Documentation read from 04/17/2019 22:07:27 version of /vol/public-pseed/FIGdisk/FIG/bin/svr_psiblast_search.

svr_psiblast_search

svr_psiblast_search

    svr_psiblast_search [options] < ali.trimmed.fa > hits.extracted.fa

This script takes a FASTA file of trimmed protein sequence alignment, uses PSIBLAST to search against the protein database of complete genomes, and writes the extracted regions of hits to the standard output.

Introduction

usage: svr_psiblast_search [options] < ali.trimmed.fa > hits.fa

       -a   n_processor     - number of processors to use (D = 2)
       -b   database        - database to search against: SEED, CORE, PSEED, PUBSEED (D), FASTA file name, FIG genome ID
       -c   min_frac_cov    - minimum fraction coverage of query and subject sequence (D = 0.20)
       -cq  min_q_cov       - minimum fraction coverage of query sequence (D = 0.50)
       -cs  min_s_cov       - minimum fraction coverage of subject sequence (D = 0.20)
       -e   max_e_val       - maximum psiblast e-Value (D = 0.01)
       -i   min_ident       - minimum fraction identity (D = 0.15)
       -l                   - run search locally if a local database is specified
       -n   max_num_seqs    - maximum matching sequences (D = 5000)
       -p   min_positive    - minimum fraction positive scoring (D = 0.20)
       -r   report_file     - output file of psiblast report
       -u   max_q_uncov     - maximum unmatched query (D = 20)
       -uc  max_q_uncov_c   - maximum unmatched query, c-term (D = 20)
       -un  max_q_uncov_n   - maximum unmatched query, n-term (D = 20)

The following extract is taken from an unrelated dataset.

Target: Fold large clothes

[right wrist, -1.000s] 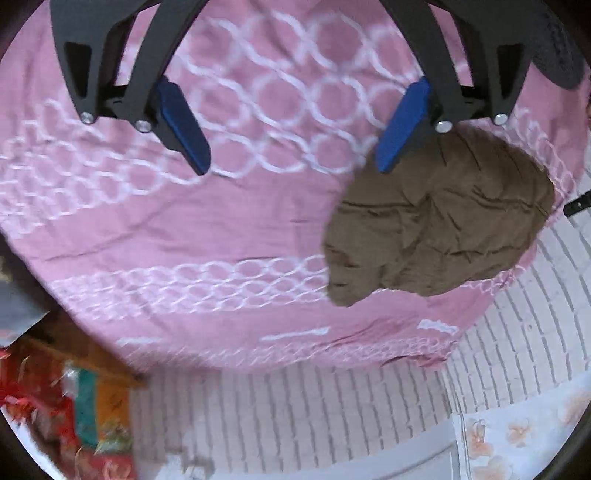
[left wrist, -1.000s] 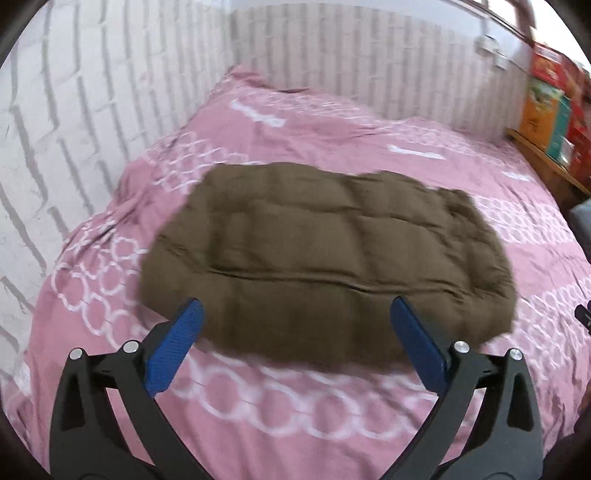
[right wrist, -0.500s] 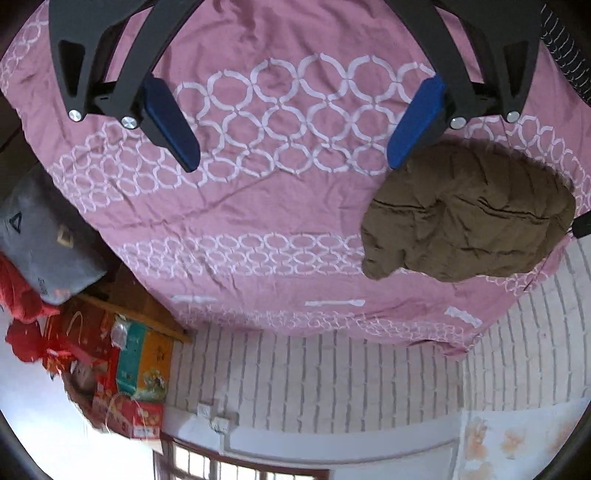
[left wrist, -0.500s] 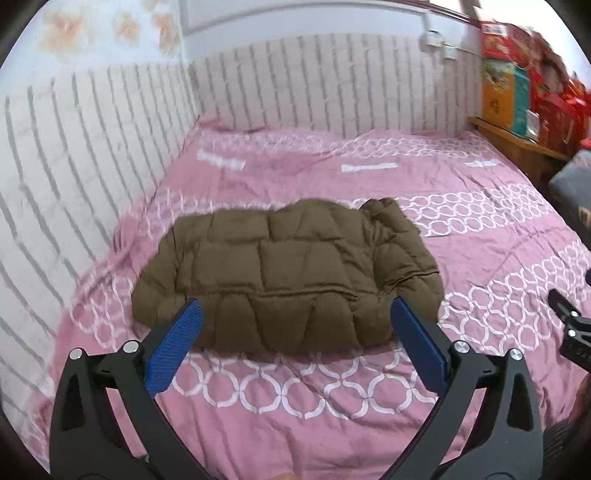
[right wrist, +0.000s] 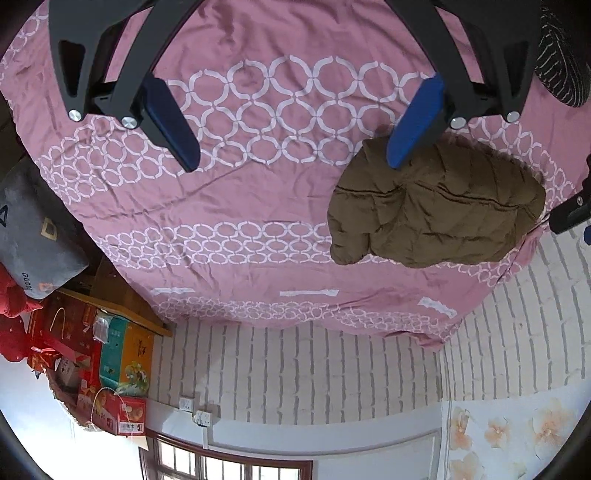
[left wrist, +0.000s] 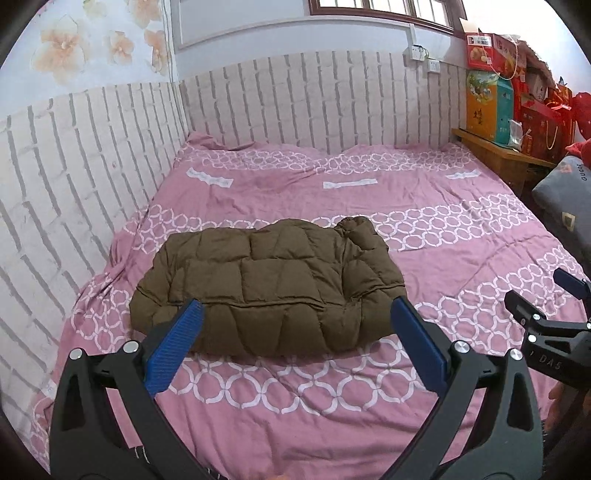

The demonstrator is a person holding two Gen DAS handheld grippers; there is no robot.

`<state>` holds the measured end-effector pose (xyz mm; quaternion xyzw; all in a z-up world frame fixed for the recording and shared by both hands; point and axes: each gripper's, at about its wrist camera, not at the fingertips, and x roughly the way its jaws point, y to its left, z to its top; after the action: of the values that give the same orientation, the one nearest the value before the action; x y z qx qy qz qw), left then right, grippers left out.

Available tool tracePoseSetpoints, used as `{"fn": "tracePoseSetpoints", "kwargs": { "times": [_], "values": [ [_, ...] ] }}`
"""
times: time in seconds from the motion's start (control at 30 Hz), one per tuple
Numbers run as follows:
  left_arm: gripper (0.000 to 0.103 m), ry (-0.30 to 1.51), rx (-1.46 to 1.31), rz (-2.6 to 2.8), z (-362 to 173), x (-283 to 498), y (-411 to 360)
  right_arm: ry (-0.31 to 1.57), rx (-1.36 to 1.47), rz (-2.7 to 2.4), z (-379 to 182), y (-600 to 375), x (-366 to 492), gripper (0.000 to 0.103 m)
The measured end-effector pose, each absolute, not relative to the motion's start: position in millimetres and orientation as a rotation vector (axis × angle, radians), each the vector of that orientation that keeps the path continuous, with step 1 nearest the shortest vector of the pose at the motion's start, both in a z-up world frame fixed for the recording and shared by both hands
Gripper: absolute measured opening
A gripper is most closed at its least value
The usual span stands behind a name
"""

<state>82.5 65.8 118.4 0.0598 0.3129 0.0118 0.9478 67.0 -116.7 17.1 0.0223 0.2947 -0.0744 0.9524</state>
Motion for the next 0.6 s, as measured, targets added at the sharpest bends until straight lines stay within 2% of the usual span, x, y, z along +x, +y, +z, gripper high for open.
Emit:
{"fn": "tracePoseSetpoints", "kwargs": {
  "times": [0.6],
  "values": [
    [0.100, 0.645, 0.067, 0.004, 129.0, 75.0, 69.9, 0.580, 0.043, -0.169, 29.3, -114.3, 61.7, 0.101]
  ]
}}
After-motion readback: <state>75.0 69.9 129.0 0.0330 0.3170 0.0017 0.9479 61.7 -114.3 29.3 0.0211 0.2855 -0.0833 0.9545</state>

       options for incremental search:

       -inc                 - incrementally expand an initial set of of sequences through multiple psiblast rounds
       -fast                - use fast trimming (trim to conserved domains) (D = 0)
       -nr   min_reps       - only use representative seqs if number of seqs exceeds this threshold (D = 10)
       -nq   max_nquery     - stop incremental search if the number of query sequences exceeds this threshold (D = 500)
       -rep                 - collapse profile seqs into representatives before submitting to psiblast
       -sim  max_reps_sim   - threshold used to collapse seqs into representatives (D = 0.95)
       -stop max_rounds     - stop incremental search after a specified number of psiblast rounds (D = until convergence)

Command-Line options

-a n_processor

Number of processors to use (D = 2)

-b database

Database for psiblast to search against. It can be a FASTA file name, a FIG genome ID, or a string, SEED, CORE, PSEED, or PUBSEED, to indicate one of the preconfigured database of all protein sequences from complete genomes. The default is PUBSEED.

-c min_frac_cov

Minimum fraction coverage of query and subject sequence (D = 0.20)

-cq min_q_cov

Minimum fraction coverage of query sequence (D = 0.50)

-cs min_s_cov

Minimum fraction coverage of subject sequence (D = 0.20)

-e max_e_eval

Maximum psiblast e-Value (D = 0.01).

-i min_ident

Minimum fraction identity (D = 0.15).

-l

With the -l option, psiblast search is run locally. The database must be a local FASTA file.

-n max_num_seqs

Maximum matching sequences (D = 5000).

-p min_positive

Minimum fraction of positive scoring AAs (D = 0.20).

-r report_file

Output file name for psiblast records produced as a 11-column table containing:

  [ subject_id, bit_score, e_value,
    subject_length, status,
    fraction_ident, fraction_positive,
    query_uncov_n_term, query_uncov_c_term,
    subject_uncov_n_term, subject_uncov_c_term ]
-u max_q_uncov

Maximum unmatched query (D = 20).

-uc max_q_uncov_c

Maximum unmatched query, c-term (D = 20).

-un max_q_uncov_n

Maximum unmatched query, n-term (D = 20).

-inc

With the -inc option, multiple psiblast search rounds will be carried out to expand the input set of sequences. This can be particularly useful when the starting profile contains few sequences.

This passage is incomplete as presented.